Les 27 États membres de l'Union européenne ont voté en faveur d'un amendement à l'AI Act visant à interdire les deepfakes sexuels et les contenus pédo-criminels générés par intelligence artificielle. Cette décision fait suite au scandale Grok qui a secoué l'opinion publique.

Ce qu'il faut retenir

  • L'UE vote pour l'interdiction des deepfakes sexuels et des contenus pédo-criminels IA
  • La décision concerne les 27 États membres de l'Union européenne
  • L'amendement s'inscrit dans le cadre de l'AI Act

Contexte de l'amendement

Cette nouvelle législation vise à lutter contre la propagation de contenus numériques trompeurs et préjudiciables, en particulier ceux à caractère sexuel et pédo-criminel. L'affaire Grok, qui a révélé les risques et les dérives liés aux deepfakes, a poussé les autorités européennes à agir rapidement et fermement.

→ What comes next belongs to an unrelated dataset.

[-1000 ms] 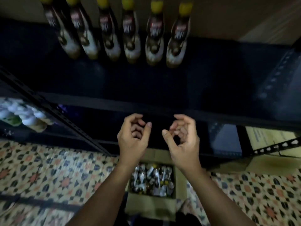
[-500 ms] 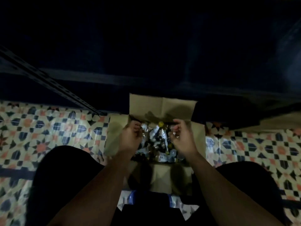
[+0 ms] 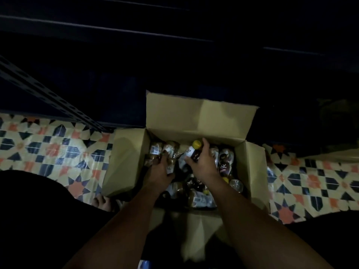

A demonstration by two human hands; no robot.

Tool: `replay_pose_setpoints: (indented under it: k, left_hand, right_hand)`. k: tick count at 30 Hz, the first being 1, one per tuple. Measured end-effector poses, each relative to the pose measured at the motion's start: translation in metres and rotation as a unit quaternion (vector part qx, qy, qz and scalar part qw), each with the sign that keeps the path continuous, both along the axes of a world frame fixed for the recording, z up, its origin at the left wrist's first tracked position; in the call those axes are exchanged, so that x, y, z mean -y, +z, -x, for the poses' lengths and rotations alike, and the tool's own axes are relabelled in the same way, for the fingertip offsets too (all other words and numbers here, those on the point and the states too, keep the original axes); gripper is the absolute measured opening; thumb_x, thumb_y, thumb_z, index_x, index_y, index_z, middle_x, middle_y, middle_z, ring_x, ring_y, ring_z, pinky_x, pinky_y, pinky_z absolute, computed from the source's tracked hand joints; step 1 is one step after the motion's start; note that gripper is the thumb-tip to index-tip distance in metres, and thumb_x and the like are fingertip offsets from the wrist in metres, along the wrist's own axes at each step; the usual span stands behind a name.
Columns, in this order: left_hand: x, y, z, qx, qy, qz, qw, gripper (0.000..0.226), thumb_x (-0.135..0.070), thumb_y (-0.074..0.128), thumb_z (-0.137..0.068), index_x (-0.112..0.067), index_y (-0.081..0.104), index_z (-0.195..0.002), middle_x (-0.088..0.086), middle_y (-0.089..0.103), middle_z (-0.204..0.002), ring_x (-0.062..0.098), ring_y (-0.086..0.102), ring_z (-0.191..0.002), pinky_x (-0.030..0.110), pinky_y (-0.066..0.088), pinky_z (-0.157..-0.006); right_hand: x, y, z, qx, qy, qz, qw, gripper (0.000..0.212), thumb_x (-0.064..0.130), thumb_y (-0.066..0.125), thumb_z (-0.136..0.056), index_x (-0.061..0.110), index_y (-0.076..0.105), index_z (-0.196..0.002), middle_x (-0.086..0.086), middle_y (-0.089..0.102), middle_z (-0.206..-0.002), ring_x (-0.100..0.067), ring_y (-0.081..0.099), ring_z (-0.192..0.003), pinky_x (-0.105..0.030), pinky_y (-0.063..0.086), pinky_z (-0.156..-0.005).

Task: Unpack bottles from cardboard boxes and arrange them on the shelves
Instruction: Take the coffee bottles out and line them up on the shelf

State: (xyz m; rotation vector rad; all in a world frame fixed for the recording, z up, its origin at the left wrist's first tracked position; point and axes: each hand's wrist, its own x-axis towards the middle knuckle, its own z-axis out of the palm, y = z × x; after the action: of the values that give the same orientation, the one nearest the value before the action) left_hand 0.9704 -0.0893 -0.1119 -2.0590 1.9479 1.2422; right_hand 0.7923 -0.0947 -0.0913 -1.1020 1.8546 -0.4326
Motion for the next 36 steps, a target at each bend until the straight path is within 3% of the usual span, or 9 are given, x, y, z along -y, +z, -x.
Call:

Implications de l'interdiction

Avec cette interdiction, l'UE envoie un message fort quant à sa volonté de protéger les individus contre les manipulations et les abus en ligne. Les deepfakes sexuels et les contenus pédo-criminels générés par IA représentent une menace sérieuse pour la vie privée et la sécurité des citoyens.

Et maintenant ?

Il est attendu que les États membres mettent en œuvre cette interdiction dans leurs législations nationales respectives. Les autorités devront également renforcer leur vigilance face à l'émergence de nouvelles technologies de manipulation numérique.

L'Union européenne prend ainsi des mesures importantes pour protéger ses citoyens contre les risques liés aux deepfakes et aux contenus pédo-criminels générés par IA.